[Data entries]
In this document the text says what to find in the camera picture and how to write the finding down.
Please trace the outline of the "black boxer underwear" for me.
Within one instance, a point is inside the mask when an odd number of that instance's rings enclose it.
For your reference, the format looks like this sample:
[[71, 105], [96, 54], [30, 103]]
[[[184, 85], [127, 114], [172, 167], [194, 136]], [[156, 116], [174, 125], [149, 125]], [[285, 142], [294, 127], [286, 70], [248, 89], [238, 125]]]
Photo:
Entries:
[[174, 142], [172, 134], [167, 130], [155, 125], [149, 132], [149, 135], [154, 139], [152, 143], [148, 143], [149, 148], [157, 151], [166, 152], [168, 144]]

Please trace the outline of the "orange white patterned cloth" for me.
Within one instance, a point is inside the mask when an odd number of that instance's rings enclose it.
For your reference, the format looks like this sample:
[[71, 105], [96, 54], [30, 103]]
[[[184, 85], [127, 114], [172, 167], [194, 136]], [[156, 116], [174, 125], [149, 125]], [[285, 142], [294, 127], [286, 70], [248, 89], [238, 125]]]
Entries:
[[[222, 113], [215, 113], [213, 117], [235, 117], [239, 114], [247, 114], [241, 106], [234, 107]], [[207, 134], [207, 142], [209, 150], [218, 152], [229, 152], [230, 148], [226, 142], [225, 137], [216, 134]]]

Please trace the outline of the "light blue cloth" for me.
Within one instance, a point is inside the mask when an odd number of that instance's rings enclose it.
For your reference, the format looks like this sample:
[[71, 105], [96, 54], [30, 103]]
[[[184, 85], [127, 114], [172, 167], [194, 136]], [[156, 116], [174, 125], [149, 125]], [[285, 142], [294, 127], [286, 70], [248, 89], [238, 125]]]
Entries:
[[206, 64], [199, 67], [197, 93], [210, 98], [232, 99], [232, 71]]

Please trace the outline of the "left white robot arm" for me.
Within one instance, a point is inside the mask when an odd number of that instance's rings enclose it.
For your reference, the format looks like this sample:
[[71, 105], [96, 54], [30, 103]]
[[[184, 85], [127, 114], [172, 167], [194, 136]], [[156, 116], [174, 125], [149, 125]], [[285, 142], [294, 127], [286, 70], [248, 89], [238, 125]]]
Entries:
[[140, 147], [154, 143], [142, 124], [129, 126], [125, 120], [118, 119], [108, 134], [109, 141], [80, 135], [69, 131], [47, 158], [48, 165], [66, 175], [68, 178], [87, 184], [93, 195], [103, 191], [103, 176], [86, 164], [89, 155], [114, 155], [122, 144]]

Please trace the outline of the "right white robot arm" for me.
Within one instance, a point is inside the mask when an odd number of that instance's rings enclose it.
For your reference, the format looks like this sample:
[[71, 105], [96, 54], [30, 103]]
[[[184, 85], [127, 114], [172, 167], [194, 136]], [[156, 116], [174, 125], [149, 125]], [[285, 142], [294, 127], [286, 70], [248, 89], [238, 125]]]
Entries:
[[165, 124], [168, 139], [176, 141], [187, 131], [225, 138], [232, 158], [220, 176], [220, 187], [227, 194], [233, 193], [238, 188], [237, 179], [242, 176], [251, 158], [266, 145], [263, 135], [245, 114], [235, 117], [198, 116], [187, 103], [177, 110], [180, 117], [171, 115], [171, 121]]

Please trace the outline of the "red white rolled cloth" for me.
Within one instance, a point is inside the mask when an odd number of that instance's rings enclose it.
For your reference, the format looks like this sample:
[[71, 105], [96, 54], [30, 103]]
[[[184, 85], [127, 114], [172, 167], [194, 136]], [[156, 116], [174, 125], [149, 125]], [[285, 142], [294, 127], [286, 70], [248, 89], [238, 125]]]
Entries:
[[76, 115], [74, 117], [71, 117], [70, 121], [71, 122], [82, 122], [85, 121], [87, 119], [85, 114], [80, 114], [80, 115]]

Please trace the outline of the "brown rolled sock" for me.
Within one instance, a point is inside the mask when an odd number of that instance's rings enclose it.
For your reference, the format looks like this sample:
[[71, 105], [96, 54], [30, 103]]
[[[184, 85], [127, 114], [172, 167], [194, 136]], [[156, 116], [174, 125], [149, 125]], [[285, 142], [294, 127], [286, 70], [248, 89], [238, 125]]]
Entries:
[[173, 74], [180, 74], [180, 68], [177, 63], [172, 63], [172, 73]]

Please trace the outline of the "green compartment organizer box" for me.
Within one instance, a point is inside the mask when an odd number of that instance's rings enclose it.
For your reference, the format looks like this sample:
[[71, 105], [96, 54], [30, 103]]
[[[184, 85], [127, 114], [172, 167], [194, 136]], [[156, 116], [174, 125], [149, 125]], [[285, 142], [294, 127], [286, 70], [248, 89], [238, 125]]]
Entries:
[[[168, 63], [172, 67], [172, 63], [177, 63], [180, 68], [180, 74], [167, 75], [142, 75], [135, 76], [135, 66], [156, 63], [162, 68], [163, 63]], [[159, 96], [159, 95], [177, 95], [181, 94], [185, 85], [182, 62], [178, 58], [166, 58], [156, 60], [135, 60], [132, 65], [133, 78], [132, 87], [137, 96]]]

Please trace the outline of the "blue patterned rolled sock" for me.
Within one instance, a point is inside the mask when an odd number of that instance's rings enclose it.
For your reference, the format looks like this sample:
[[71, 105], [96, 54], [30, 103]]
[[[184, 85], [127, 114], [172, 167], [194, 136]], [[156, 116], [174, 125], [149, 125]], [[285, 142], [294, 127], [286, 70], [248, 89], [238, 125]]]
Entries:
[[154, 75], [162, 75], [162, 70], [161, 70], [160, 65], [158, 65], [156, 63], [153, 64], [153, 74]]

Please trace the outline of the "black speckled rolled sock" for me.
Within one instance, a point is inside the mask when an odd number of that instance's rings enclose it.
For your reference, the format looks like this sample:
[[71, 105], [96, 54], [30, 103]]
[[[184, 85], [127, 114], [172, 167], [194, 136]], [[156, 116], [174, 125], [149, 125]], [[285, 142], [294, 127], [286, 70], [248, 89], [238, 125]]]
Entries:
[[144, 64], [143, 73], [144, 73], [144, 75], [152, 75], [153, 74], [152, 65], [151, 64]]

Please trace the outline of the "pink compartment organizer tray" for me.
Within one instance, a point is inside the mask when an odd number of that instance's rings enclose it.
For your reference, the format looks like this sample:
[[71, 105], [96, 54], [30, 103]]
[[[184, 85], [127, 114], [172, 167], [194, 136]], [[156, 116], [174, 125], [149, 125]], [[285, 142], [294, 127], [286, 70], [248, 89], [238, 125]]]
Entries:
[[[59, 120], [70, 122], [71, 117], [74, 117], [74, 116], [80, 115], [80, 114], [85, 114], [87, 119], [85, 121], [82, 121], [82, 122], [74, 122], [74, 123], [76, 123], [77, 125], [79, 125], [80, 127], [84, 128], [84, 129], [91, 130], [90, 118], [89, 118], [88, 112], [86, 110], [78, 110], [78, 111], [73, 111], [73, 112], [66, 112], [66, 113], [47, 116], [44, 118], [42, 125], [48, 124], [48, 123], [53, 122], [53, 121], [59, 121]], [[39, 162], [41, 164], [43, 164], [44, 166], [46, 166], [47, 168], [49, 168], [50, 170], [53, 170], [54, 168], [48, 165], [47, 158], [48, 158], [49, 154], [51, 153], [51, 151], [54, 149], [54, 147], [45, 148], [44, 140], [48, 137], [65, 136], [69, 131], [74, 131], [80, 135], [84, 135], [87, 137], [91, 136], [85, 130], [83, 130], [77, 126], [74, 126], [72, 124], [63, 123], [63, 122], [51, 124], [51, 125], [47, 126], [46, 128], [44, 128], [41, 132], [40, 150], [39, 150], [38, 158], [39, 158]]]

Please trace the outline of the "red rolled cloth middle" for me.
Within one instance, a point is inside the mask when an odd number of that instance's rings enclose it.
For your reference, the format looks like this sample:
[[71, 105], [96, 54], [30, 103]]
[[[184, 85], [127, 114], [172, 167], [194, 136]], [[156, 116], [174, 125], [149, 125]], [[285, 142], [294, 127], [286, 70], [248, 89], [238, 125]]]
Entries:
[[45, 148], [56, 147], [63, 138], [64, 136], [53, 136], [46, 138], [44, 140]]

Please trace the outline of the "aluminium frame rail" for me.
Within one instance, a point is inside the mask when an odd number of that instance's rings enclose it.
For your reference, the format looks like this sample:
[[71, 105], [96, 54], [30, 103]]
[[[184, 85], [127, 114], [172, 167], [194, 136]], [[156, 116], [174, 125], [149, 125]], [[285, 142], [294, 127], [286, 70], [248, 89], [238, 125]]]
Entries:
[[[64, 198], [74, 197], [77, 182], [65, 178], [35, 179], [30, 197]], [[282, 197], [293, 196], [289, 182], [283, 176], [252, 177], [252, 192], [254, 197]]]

### Directions
Lines that contain "robot" should be pulled from the entries above and reported.

### Solution to this exercise
Please trace the outline of the "left white robot arm" for me.
Please trace the outline of the "right white robot arm" for me.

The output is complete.